What have organizations figured out that ML hasn’t?
Maybe Coalition-based updating is a form of robustness. The fact that a new idea has to win in a committee before it changes practice is maddening, but it might be a filter against noise, manipulation, and fads. Is organizational “slow learning rate” partially a feature, a form of regularization that demands that a signal be strong and socially legible before it propagates?
A key characteristic of organizations is role differentiation. An obvious analog is mixture-of-experts, but we might get something extra in human organizations. Organizational roles aren’t just specialization; one occupies an “office”. An office comes with accountability structures, legitimate dissent channels, and escalation protocols. The agent is contracted to fulfill the obligations of the office and can recognize themselves as bound by that contract. The office system presupposes an occupant capable of normative self-regulation; the architecture is designed for that kind of agent. A CFO doesn’t just know finance; she knows what to do when the financial signal contradicts the strategic narrative, how to decide whether to make a fuss, and whom to tell; she knows how to be a good CFO. MoE systems route to experts, but probably lack a theory of what happens when experts disagree or when the question exceeds local competence or raises issues at another level of abstraction or when getting the answer right is less important than being accountable for how it was reached.
Organizations transmit knowledge more through stories than data. At first glance, this is inefficient by information-theoretic standards. Narrative is lossy compression but might it preserve and center what matters? Narrative affords reflection – the organization and its components paying attention to itself qua organization. Stories encode causality, agency, and what-to-do-next in ways that raw signals don’t.
A putative advantage of AI is that it remembers everything and has a constant synoptic perspective. Organizations pale in comparison. But forgetting might be a form of governance. Explicit retention policies, deciding what not to remember, shared systems of relevance that dynamically set aside portions of what is known, and cognitive limits are all forms of regularization layer on ethical and political alignment. Organizations make explicit choices about what the institution should carry forward. AI systems mostly just accumulate.

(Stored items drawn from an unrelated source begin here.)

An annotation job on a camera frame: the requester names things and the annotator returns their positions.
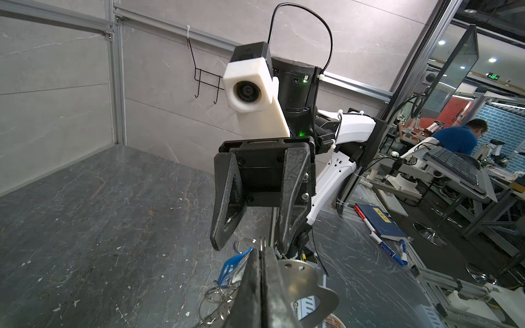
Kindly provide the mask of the black monitor screen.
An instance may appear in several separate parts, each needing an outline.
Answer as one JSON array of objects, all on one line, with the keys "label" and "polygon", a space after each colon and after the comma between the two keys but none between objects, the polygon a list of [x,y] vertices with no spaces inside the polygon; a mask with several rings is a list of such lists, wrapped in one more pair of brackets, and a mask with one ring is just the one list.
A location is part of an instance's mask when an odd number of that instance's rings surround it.
[{"label": "black monitor screen", "polygon": [[411,118],[437,118],[480,57],[477,26],[470,25],[432,84],[414,101]]}]

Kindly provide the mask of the black keyboard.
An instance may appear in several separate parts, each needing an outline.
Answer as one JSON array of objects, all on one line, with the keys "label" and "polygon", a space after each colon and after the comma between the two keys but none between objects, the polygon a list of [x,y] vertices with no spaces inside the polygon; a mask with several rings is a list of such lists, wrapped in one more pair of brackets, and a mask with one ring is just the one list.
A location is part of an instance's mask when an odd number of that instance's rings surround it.
[{"label": "black keyboard", "polygon": [[479,186],[479,171],[481,164],[466,154],[454,153],[445,148],[437,147],[428,151],[423,158],[426,161],[437,163],[460,177],[461,181]]}]

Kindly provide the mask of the red white blue pen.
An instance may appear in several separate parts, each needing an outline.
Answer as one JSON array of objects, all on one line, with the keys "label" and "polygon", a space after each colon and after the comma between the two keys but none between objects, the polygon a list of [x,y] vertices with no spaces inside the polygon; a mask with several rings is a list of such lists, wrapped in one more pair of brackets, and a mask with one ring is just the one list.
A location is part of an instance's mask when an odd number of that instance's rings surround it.
[{"label": "red white blue pen", "polygon": [[376,231],[374,230],[374,228],[368,222],[367,219],[362,219],[362,221],[364,222],[366,227],[369,229],[370,237],[383,250],[384,253],[386,253],[389,257],[391,257],[400,266],[405,267],[408,265],[407,241],[404,241],[404,240],[391,241],[388,239],[383,239],[377,235]]}]

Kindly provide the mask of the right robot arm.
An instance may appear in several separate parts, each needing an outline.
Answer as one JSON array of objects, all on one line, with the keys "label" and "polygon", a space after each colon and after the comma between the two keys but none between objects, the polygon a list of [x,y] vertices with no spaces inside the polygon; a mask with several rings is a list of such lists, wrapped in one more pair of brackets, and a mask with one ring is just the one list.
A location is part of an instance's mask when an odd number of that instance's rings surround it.
[{"label": "right robot arm", "polygon": [[359,113],[313,105],[316,67],[262,57],[232,60],[224,86],[242,139],[214,158],[215,205],[210,240],[221,250],[250,207],[276,209],[271,245],[296,256],[319,210],[359,168],[379,123]]}]

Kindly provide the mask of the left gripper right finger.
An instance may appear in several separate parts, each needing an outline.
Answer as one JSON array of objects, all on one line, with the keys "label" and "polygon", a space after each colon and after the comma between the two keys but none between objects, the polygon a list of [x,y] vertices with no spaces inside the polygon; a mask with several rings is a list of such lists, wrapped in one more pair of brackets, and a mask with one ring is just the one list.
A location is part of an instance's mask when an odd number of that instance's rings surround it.
[{"label": "left gripper right finger", "polygon": [[301,327],[288,301],[276,255],[266,245],[261,246],[261,327]]}]

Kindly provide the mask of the blue key tag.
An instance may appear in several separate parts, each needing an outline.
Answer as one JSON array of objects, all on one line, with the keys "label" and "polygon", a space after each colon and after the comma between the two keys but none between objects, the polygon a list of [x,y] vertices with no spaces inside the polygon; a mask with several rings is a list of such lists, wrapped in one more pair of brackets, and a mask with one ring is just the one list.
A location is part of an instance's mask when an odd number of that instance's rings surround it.
[{"label": "blue key tag", "polygon": [[251,251],[253,250],[252,247],[247,249],[246,251],[242,253],[238,253],[232,258],[229,258],[223,265],[220,275],[216,280],[216,284],[220,288],[227,288],[231,284],[235,283],[236,280],[234,279],[237,272],[241,270],[241,265],[246,262],[248,256],[250,255]]}]

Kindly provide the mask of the person in blue shirt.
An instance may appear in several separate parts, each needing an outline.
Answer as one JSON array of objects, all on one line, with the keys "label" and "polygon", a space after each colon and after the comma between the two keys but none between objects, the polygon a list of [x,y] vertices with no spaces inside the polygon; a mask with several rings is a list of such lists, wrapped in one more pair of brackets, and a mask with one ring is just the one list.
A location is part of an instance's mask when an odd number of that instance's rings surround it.
[{"label": "person in blue shirt", "polygon": [[471,155],[477,147],[478,139],[488,130],[485,120],[474,119],[462,126],[443,128],[432,137],[437,139],[443,148],[453,153]]}]

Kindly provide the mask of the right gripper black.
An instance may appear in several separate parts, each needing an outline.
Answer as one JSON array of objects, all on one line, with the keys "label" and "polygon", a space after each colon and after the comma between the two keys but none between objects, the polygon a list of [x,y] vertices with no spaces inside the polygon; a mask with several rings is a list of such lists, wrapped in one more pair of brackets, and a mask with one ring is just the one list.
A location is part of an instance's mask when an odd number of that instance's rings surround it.
[{"label": "right gripper black", "polygon": [[315,195],[312,137],[224,142],[214,158],[215,203],[210,241],[221,251],[248,206],[280,207],[276,247],[288,254],[307,222]]}]

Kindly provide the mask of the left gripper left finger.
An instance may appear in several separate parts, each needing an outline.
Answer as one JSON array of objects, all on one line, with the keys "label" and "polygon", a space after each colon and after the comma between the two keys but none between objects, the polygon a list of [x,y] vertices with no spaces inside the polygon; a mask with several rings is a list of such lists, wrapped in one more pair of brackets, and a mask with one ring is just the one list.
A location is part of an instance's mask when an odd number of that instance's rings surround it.
[{"label": "left gripper left finger", "polygon": [[261,327],[261,280],[261,254],[259,250],[252,250],[223,327]]}]

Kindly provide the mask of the blue notebook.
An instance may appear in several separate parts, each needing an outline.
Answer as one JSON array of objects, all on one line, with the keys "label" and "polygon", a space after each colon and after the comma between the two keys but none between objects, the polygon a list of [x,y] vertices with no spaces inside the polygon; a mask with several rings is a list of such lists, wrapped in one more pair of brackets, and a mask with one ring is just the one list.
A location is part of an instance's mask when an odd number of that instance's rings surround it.
[{"label": "blue notebook", "polygon": [[362,219],[368,220],[379,237],[391,241],[409,241],[409,236],[380,207],[356,204],[354,209]]}]

A large contributor to organizational intelligence safety – why it is safe to deploy organizations in society – is the capacity for accountability possessed by the units out of which OI is built.
The deepest difference may be about the nature of the unit rather than the architecture. Organizational intelligence is built from components that have a first-person relationship to their own actions — they can recognize themselves as the agent, hold themselves to account, and deviate from instruction on normative grounds. “Taking responsibility” is a reflexive act, not just a causal attribution imposed from outside.

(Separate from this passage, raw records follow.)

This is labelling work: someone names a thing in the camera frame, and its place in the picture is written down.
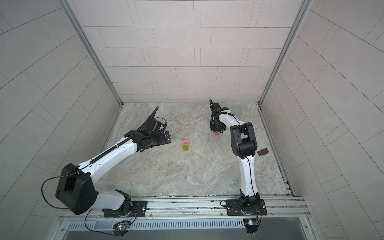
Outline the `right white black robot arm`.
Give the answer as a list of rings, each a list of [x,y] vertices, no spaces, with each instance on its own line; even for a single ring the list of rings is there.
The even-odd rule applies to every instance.
[[[227,107],[210,100],[211,131],[218,135],[230,130],[231,148],[238,157],[241,173],[240,198],[226,200],[223,207],[229,216],[265,216],[267,209],[260,198],[255,176],[255,155],[258,148],[254,127],[250,122],[238,120]]]

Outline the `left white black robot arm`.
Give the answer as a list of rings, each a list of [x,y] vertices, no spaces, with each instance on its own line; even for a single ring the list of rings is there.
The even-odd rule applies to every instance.
[[[68,164],[62,169],[56,198],[74,214],[101,209],[106,218],[132,215],[131,197],[121,191],[98,192],[95,183],[109,170],[127,157],[156,146],[170,144],[167,121],[157,118],[156,112],[131,130],[116,144],[79,165]]]

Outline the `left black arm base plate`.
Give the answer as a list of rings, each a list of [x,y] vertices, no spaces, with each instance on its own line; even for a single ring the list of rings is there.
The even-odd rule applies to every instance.
[[[147,210],[147,201],[124,201],[117,210],[102,209],[104,218],[144,217]]]

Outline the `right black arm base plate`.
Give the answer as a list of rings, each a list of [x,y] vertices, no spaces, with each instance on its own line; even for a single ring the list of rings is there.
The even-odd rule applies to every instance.
[[[268,214],[265,201],[260,200],[260,203],[254,210],[243,211],[240,200],[225,200],[224,207],[227,210],[228,216],[266,216]]]

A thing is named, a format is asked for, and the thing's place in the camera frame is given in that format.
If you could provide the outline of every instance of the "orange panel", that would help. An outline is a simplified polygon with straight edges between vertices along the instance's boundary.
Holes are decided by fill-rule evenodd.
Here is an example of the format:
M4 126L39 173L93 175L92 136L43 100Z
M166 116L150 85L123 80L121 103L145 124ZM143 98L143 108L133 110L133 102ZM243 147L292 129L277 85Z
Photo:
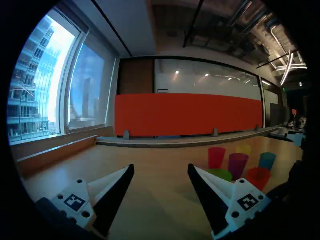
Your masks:
M259 100L209 94L116 95L115 133L176 136L253 129L262 126Z

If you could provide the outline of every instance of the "red cup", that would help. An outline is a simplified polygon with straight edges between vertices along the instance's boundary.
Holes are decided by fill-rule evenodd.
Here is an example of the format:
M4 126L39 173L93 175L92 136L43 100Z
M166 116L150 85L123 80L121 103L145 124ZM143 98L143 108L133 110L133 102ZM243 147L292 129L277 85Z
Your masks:
M208 166L209 168L220 168L226 153L225 148L213 147L208 149Z
M267 168L255 167L249 169L246 179L257 189L262 191L270 178L270 171Z

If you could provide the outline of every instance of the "yellow cup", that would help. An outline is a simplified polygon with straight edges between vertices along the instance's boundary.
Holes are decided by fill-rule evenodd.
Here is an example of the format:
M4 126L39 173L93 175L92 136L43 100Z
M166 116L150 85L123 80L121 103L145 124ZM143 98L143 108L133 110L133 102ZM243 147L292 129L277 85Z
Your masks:
M236 152L245 153L249 156L251 153L251 147L247 144L239 145L236 147Z

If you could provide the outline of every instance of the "building facade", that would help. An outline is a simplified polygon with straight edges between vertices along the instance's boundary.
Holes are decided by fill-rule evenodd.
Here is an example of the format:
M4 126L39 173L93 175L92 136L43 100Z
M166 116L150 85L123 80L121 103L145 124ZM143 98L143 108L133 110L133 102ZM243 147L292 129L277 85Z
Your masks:
M7 105L10 142L58 133L48 120L48 98L60 54L52 44L53 20L45 16L25 43L12 74Z

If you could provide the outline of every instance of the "table surface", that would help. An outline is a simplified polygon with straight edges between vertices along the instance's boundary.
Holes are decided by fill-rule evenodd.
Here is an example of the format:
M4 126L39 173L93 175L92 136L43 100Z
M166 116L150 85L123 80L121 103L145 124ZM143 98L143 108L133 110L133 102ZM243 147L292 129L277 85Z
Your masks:
M268 192L288 179L301 148L293 142L255 136L235 142L215 144L226 148L222 168L236 146L252 148L243 176L258 165L262 152L273 152L276 161L264 188ZM27 180L25 187L36 201L51 199L77 178L87 182L133 163L135 174L110 228L109 239L212 239L211 228L187 174L189 163L207 169L208 148L124 148L95 145Z

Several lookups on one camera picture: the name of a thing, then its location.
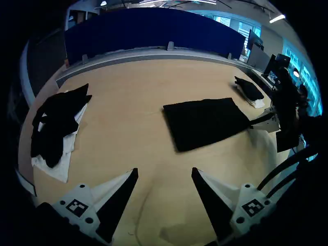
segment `table surface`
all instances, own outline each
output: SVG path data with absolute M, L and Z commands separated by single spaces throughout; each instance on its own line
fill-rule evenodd
M 192 167 L 231 185 L 258 185 L 288 151 L 277 154 L 275 133 L 247 130 L 176 153 L 162 106 L 232 97 L 251 120 L 264 108 L 253 108 L 233 89 L 234 76 L 252 81 L 233 66 L 173 59 L 106 66 L 68 79 L 60 92 L 89 83 L 93 96 L 75 140 L 68 183 L 34 167 L 38 202 L 54 203 L 78 183 L 93 187 L 137 167 L 139 179 L 115 231 L 114 246 L 204 245 L 215 240 L 191 179 Z M 269 107 L 270 99 L 258 89 Z

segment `computer monitor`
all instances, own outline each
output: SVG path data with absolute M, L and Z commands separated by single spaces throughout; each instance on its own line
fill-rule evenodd
M 270 57 L 264 53 L 261 48 L 253 45 L 253 49 L 249 58 L 247 60 L 247 64 L 254 67 L 258 71 L 264 71 L 269 63 Z
M 256 45 L 261 50 L 263 50 L 263 41 L 259 38 L 258 35 L 255 34 L 252 30 L 249 30 L 247 49 L 252 50 L 253 45 Z
M 262 74 L 262 77 L 266 78 L 266 80 L 271 84 L 275 85 L 275 82 L 278 80 L 278 70 L 281 67 L 288 68 L 290 63 L 290 57 L 278 54 L 277 57 L 275 55 L 271 56 L 271 59 Z

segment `ceiling light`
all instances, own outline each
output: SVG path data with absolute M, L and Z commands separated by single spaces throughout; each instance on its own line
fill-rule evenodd
M 143 0 L 139 4 L 153 3 L 153 2 L 163 2 L 163 0 Z M 216 0 L 195 0 L 194 2 L 205 2 L 216 5 Z
M 300 77 L 300 74 L 296 68 L 294 68 L 293 74 L 295 75 L 296 78 Z
M 275 17 L 275 18 L 273 18 L 271 21 L 270 21 L 270 23 L 273 23 L 273 22 L 275 22 L 275 21 L 278 21 L 278 20 L 281 20 L 281 19 L 285 19 L 286 17 L 283 15 L 283 14 L 281 14 L 280 16 L 277 16 L 277 17 Z

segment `cable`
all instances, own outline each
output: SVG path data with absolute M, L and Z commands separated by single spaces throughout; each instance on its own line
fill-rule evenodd
M 304 147 L 306 147 L 305 141 L 304 141 L 304 139 L 303 139 L 301 136 L 298 137 L 298 141 L 299 141 L 299 142 L 302 141 L 303 144 L 304 144 Z
M 232 9 L 232 7 L 230 7 L 229 5 L 225 4 L 224 2 L 221 2 L 220 0 L 217 0 L 217 1 Z
M 169 8 L 172 8 L 172 7 L 175 7 L 175 6 L 178 6 L 178 5 L 180 5 L 180 4 L 189 3 L 189 2 L 192 2 L 192 1 L 181 2 L 181 3 L 178 3 L 178 4 L 176 4 L 176 5 L 172 5 L 172 6 L 168 7 L 168 9 L 169 9 Z
M 256 5 L 256 6 L 258 6 L 258 7 L 261 7 L 261 8 L 263 8 L 263 9 L 266 9 L 267 11 L 270 11 L 270 12 L 273 13 L 273 14 L 275 13 L 275 12 L 272 11 L 271 9 L 268 9 L 268 8 L 266 8 L 266 7 L 264 7 L 264 6 L 258 5 L 257 3 L 254 3 L 254 2 L 249 2 L 249 1 L 245 1 L 245 0 L 235 0 L 235 1 L 246 2 L 246 3 L 252 4 L 252 5 Z
M 268 194 L 266 198 L 270 198 L 275 194 L 278 190 L 283 188 L 286 184 L 288 184 L 293 179 L 297 178 L 298 170 L 295 170 L 291 174 L 289 174 L 287 177 L 285 177 L 282 181 L 280 181 Z
M 275 113 L 268 113 L 268 114 L 265 114 L 259 118 L 256 118 L 254 120 L 251 120 L 249 122 L 250 125 L 256 125 L 258 123 L 261 123 L 261 122 L 264 122 L 264 121 L 267 121 L 269 119 L 271 119 L 273 116 L 275 115 Z
M 273 85 L 273 86 L 272 86 L 272 90 L 271 90 L 271 96 L 272 96 L 272 93 L 274 92 L 274 90 L 273 90 L 273 89 L 274 89 L 274 87 L 275 87 L 275 85 Z
M 288 159 L 283 161 L 279 166 L 277 166 L 275 169 L 273 169 L 265 178 L 262 180 L 262 182 L 259 184 L 257 189 L 260 191 L 271 179 L 273 179 L 278 173 L 285 170 L 286 168 L 294 165 L 296 162 L 306 159 L 310 156 L 313 156 L 317 154 L 318 151 L 312 147 L 309 146 L 305 149 L 302 149 L 301 151 L 295 153 L 293 156 L 290 156 Z

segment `black garment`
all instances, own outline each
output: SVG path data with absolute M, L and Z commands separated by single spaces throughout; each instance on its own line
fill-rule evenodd
M 163 106 L 179 152 L 209 145 L 249 127 L 232 98 L 205 99 Z
M 244 80 L 244 79 L 240 79 L 238 77 L 236 77 L 236 84 L 239 85 L 241 87 L 241 89 L 243 90 L 245 96 L 251 100 L 251 101 L 256 101 L 258 99 L 263 99 L 264 96 L 263 94 L 256 88 L 255 85 L 253 85 L 253 83 Z
M 41 155 L 48 167 L 58 164 L 63 155 L 63 137 L 75 132 L 78 123 L 74 116 L 88 103 L 89 84 L 73 91 L 58 93 L 49 97 L 38 109 L 33 119 L 31 157 Z M 43 125 L 38 131 L 39 123 Z

This is different from credit assignment in ML. Backpropagation assigns credit, but the weight doesn’t know it was nudged, can’t feel the difference between a good and bad call, can’t refuse. In organizations, the grain at which accountability attaches is defined structurally through roles, but it works because the unit occupying the role has a self-concept that accountability hooks into. The subunit has the capacity for self-discipline.
Perhaps the analogy is most productive here. Machine alignment is different because you can’t bolt accountability onto a system built from units that lack capacity to hold themselves accountable. RLHF and constitutional AI apply pressure to a passive substrate. Organizational intelligence safety is partly produced because we build with units that already possess the capacity for normative self-regulation. The accountability structure then amplifies and coordinates something already present.